Music spoke to me, though. Maybe because I latched on to music at an early age through piano lessons followed by guitar lessons and then high school band. It was my go-to outlet. I was never alone with music. Poetry could become songs inside my notebook, or I could tinker for hours with a melody on my piano. The stereo sat next to my piano in what I called the music room of the house. Sometimes I played both, rewinding a cassette tape again and again as I tried to figure out how to play a favorite song from the radio on my piano.
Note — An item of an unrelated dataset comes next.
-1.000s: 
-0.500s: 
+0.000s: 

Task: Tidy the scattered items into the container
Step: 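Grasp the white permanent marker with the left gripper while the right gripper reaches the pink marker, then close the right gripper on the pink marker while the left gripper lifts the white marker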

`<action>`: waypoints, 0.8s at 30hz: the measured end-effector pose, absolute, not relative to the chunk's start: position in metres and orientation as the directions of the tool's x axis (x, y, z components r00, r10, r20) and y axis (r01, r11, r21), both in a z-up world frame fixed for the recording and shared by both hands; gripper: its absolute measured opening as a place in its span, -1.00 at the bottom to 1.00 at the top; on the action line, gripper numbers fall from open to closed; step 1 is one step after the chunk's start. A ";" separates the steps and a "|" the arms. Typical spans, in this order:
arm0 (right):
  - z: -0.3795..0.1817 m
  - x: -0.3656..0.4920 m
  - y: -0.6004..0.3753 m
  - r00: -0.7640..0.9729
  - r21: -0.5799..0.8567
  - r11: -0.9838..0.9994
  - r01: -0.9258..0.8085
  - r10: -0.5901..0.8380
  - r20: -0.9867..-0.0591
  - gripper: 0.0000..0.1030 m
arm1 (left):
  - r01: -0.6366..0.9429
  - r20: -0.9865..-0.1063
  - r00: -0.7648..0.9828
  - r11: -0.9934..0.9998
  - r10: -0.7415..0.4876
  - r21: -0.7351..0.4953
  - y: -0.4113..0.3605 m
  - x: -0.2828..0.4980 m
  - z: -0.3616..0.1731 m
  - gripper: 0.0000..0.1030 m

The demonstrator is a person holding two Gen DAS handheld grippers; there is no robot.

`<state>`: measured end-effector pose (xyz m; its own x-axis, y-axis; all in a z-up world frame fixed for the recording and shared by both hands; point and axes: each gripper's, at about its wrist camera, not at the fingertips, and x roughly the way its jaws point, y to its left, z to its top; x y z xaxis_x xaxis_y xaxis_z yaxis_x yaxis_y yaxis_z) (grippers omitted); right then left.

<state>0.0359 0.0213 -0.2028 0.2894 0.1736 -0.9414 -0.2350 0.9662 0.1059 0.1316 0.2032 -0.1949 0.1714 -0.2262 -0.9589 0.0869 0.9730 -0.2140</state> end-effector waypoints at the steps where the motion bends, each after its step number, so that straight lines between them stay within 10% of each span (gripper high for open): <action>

In the age of mixtapes for crushes and best friends, I made one for myself to help me when I was feeling down. One side had all the sad and angry songs I loved to wallow in to help "get it out." The flip side lined up all my favorite bring-me-back songs and served as my hype man, or my "you got this" girl.

If it was delivered with music, I got the message.

Like Wilson Phillips sang, "I know that there is pain/ but you hold on for one more day/ and you break free from the chains." The lyrics rang true for me as a high school freshman, and I've been going day by day ever since. Maybe optimism is in my DNA and fortitude is just part of my packaging, but I also needed those songs. I still gravitate to songs that point to the fighter and say, "You got this."

From Garth Brooks and Jo Dee Messina in my country phase to Jason Mraz, Imagine Dragons and the whole dang soundtrack of "The Greatest Showman" — my hype man and my you-got-this girl will always be music.